• [Task item] Begin at the line containing "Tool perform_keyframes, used" in the entries below and end at the line containing "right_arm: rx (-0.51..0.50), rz"; transcribe that range exactly and nothing outside it.

[Data extracted from a collection]
__________________________________________________

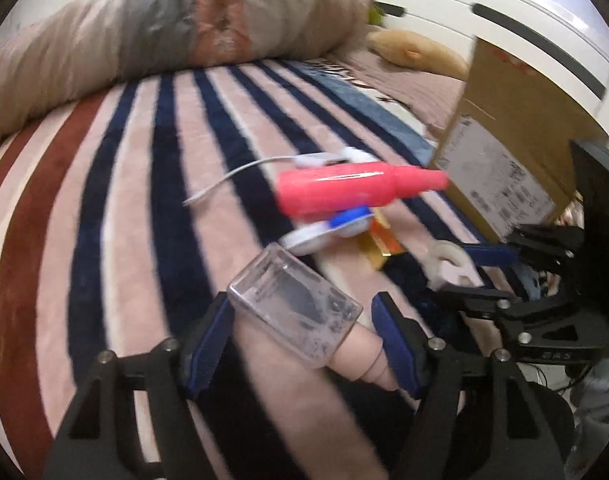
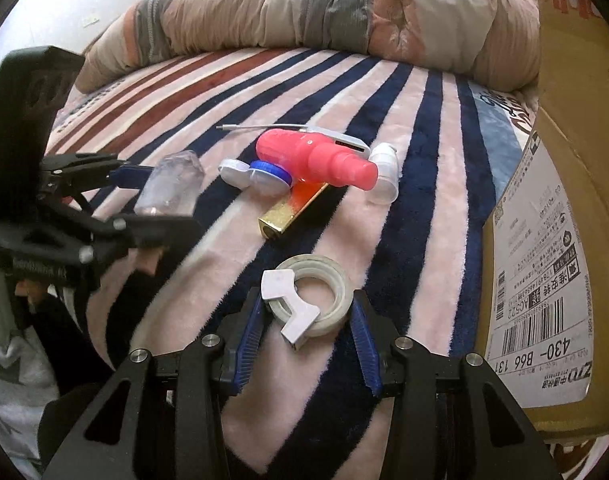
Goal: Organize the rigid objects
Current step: 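Grasp the clear bottle with the left gripper while the right gripper holds the tape, then drop the clear bottle and tape into the box, opening both grippers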
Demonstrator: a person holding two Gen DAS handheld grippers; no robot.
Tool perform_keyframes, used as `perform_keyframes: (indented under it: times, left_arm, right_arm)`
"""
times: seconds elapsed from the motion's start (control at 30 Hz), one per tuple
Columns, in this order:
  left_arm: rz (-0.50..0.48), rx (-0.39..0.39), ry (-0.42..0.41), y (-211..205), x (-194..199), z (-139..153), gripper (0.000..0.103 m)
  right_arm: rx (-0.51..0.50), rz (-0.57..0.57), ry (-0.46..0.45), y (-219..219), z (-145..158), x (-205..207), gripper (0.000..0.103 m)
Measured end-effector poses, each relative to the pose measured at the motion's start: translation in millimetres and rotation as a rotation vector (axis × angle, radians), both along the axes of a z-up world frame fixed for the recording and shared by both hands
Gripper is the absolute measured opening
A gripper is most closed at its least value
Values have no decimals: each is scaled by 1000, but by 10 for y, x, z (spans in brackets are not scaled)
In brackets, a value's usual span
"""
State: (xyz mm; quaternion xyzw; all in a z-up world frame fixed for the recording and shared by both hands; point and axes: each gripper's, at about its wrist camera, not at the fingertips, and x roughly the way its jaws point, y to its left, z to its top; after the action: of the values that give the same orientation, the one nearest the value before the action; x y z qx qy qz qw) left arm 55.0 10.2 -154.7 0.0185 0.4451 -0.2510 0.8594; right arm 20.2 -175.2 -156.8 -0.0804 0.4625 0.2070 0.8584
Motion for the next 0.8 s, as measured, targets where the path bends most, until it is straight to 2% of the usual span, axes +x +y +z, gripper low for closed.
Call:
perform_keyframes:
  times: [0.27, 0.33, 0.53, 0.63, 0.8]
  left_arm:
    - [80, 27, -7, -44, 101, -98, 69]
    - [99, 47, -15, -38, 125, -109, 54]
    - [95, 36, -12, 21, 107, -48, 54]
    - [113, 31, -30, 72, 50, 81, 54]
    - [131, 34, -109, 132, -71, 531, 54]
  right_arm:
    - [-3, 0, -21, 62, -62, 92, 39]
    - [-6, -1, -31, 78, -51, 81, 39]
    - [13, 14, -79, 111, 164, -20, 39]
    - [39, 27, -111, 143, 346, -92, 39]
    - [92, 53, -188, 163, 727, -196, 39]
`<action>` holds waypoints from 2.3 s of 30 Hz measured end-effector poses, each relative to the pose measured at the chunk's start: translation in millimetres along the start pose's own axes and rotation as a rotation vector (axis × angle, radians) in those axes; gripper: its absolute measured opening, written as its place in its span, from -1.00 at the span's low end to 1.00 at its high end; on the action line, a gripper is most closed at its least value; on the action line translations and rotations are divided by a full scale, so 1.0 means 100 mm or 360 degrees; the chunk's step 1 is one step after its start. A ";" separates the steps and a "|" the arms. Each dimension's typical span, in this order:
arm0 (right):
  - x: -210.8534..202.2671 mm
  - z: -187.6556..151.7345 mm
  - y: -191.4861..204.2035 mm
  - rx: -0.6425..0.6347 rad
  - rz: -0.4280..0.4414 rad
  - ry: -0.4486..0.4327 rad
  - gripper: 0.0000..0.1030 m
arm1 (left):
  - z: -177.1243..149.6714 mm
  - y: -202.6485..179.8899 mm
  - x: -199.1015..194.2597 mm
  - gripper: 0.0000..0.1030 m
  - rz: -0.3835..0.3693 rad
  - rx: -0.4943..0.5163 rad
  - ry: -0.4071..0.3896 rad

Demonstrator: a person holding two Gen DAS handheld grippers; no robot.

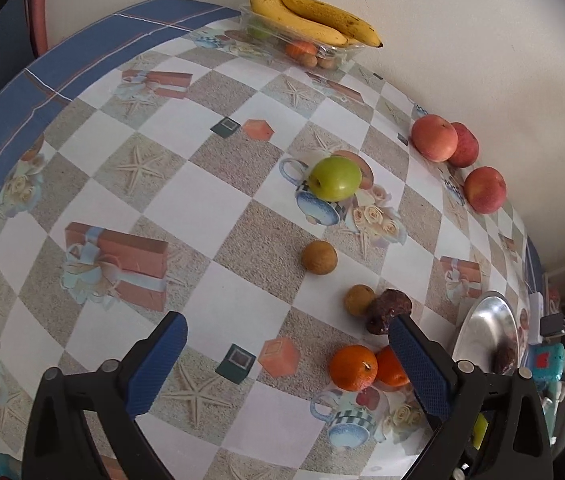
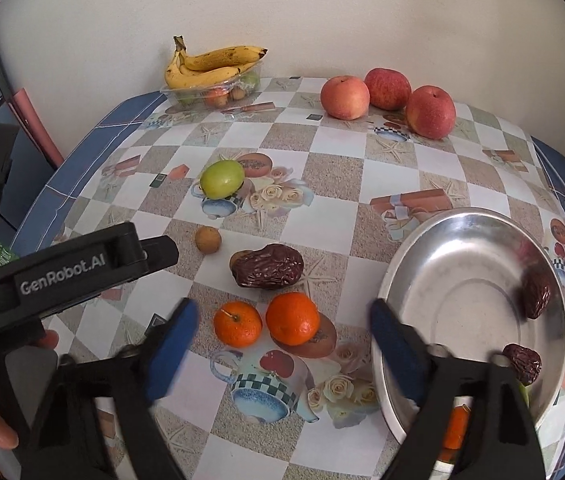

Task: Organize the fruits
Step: 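Grasp a tangerine with the right gripper while the left gripper grasps another tangerine, then carry both tangerines into the steel bowl and open both grippers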

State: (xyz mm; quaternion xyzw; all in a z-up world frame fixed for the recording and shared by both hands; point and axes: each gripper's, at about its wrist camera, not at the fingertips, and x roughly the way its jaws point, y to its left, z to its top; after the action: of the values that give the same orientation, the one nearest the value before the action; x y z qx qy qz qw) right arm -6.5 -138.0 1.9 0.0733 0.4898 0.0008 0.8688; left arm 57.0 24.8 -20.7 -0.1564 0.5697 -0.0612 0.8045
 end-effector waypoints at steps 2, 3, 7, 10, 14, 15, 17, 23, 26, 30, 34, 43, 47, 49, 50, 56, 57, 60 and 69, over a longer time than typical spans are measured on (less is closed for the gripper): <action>0.05 0.00 -0.03 0.0013 -0.0008 0.0021 0.25 | -0.02 -0.03 0.04 0.86 -0.0037 0.0003 0.0038; 0.07 -0.01 -0.04 0.0020 -0.0004 0.0036 0.23 | -0.04 -0.04 0.07 0.79 -0.0052 0.0004 0.0068; 0.22 -0.03 -0.07 0.0032 0.0004 0.0102 0.09 | -0.09 -0.12 0.23 0.77 -0.0090 0.0032 0.0193; 0.33 -0.05 -0.07 0.0027 -0.0007 0.0154 0.07 | -0.13 -0.16 0.31 0.75 -0.0112 0.0048 0.0246; 0.44 -0.06 -0.06 0.0020 -0.0011 0.0193 -0.01 | -0.16 -0.22 0.35 0.73 -0.0119 0.0082 0.0261; 0.46 -0.06 -0.06 0.0020 -0.0014 0.0199 -0.02 | -0.17 -0.23 0.36 0.72 -0.0118 0.0086 0.0264; 0.49 -0.05 -0.06 0.0026 -0.0004 0.0201 -0.11 | -0.16 -0.25 0.38 0.72 -0.0129 0.0076 0.0275; 0.49 -0.04 -0.07 0.0029 -0.0001 0.0205 -0.26 | -0.20 -0.22 0.44 0.47 -0.0161 0.0043 0.0342; 0.47 -0.06 -0.09 0.0044 0.0012 0.0221 -0.27 | -0.22 -0.25 0.45 0.27 -0.0146 0.0069 0.0344; 0.44 -0.10 -0.10 0.0031 0.0002 0.0232 -0.27 | -0.24 -0.27 0.46 0.05 -0.0184 0.0070 0.0365; 0.39 -0.14 -0.16 0.0052 0.0005 0.0229 -0.28 | -0.28 -0.30 0.48 -0.10 -0.0232 0.0077 0.0408; 0.32 -0.19 -0.22 0.0074 0.0012 0.0225 -0.29 | -0.36 -0.38 0.46 -0.34 -0.0260 0.0120 0.0435; 0.32 -0.20 -0.22 0.0074 0.0023 0.0223 -0.37 | -0.34 -0.35 0.42 -0.34 -0.0203 0.0104 0.0387; 0.32 -0.19 -0.21 0.0063 0.0019 0.0223 -0.38 | -0.31 -0.30 0.38 -0.34 -0.0159 0.0097 0.0344; 0.32 -0.20 -0.20 0.0056 0.0016 0.0222 -0.38 | -0.29 -0.27 0.37 -0.34 -0.0147 0.0086 0.0331; 0.34 -0.17 -0.17 0.0025 0.0002 0.0201 -0.37 | -0.27 -0.16 0.37 -0.34 -0.0168 0.0007 0.0336; 0.35 -0.16 -0.17 0.0023 0.0002 0.0194 -0.37 | -0.26 -0.16 0.37 -0.34 -0.0166 0.0010 0.0336; 0.39 -0.14 -0.17 0.0026 0.0007 0.0186 -0.29 | -0.26 -0.17 0.38 -0.34 -0.0167 0.0005 0.0338; 0.49 -0.12 -0.11 0.0017 0.0027 0.0220 -0.24 | -0.26 -0.14 0.39 -0.34 -0.0183 -0.0022 0.0342</action>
State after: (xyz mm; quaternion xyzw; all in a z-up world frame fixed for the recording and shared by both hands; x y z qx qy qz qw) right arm 8.1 -144.1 -47.6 0.0817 0.5480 0.0108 0.8324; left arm 47.0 -4.1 -58.6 -0.1869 0.6432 -0.1196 0.7329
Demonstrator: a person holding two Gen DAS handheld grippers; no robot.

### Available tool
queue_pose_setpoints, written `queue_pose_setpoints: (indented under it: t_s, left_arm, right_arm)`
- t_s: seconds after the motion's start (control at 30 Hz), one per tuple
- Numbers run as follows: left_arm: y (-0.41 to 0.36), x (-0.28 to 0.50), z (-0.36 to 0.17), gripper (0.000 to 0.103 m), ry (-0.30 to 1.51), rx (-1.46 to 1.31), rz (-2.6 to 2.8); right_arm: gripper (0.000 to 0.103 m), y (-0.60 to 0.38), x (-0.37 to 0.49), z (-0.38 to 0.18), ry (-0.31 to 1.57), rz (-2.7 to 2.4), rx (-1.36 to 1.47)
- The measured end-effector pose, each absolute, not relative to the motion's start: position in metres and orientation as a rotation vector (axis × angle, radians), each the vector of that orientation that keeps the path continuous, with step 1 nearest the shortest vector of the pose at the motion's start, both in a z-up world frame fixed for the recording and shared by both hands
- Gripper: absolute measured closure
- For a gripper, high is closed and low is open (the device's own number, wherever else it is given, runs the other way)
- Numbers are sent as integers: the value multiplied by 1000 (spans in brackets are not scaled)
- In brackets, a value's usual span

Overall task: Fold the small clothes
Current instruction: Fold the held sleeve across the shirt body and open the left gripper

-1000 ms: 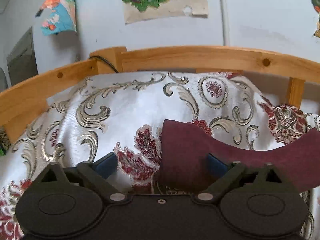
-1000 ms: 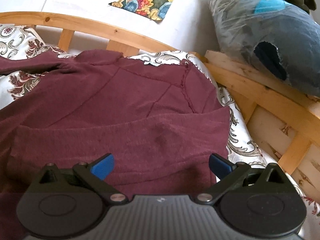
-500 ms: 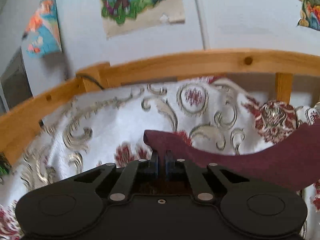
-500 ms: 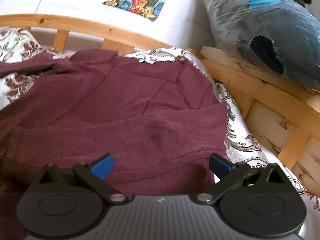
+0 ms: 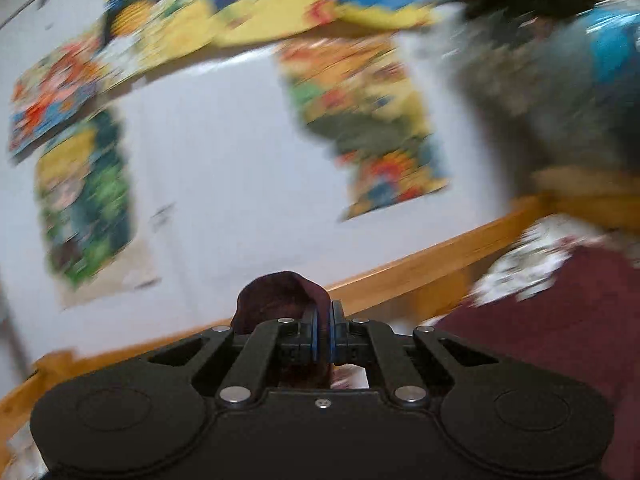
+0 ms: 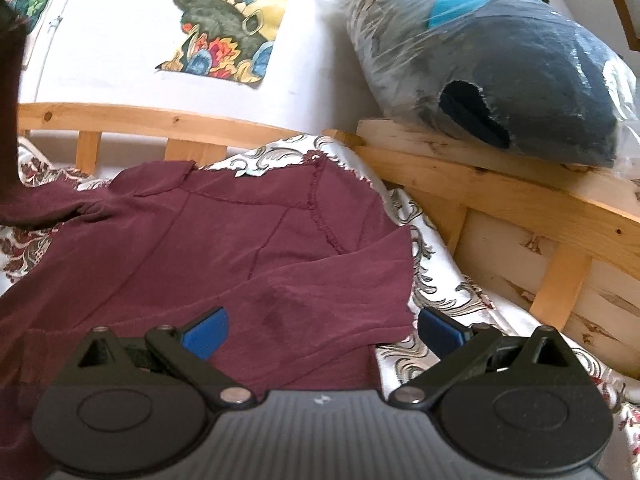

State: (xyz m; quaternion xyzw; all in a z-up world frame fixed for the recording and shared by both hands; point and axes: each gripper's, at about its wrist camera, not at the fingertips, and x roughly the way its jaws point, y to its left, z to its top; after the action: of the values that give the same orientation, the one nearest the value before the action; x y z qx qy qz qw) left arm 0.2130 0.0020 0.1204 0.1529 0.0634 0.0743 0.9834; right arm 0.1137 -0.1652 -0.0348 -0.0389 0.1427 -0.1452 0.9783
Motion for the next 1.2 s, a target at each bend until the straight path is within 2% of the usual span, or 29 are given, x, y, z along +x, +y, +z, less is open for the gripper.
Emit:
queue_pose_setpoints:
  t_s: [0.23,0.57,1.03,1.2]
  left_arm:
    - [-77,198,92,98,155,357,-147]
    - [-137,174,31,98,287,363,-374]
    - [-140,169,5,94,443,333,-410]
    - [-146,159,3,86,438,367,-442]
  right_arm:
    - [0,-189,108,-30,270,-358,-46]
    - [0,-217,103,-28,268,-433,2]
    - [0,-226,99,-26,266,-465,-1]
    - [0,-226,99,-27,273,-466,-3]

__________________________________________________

• [Answer to this problem]
Tool perform_keyframes, used as `perform_keyframes: (indented under it: times, left_arm, right_arm)`
"""
times: seconds elapsed from the motion's start (control at 30 Hz), one per tuple
Columns, in this order:
  left_arm: rz (-0.50..0.48), rx (-0.39..0.39), ry (-0.42..0.41), y (-211..205), x (-194..199), z (-139..153), gripper (0.000..0.103 m)
  right_arm: rx (-0.51..0.50), rz (-0.57..0.57), ry (-0.46..0.45), y (-219..219), z (-145..158), x (-205..207), gripper (0.000..0.103 m)

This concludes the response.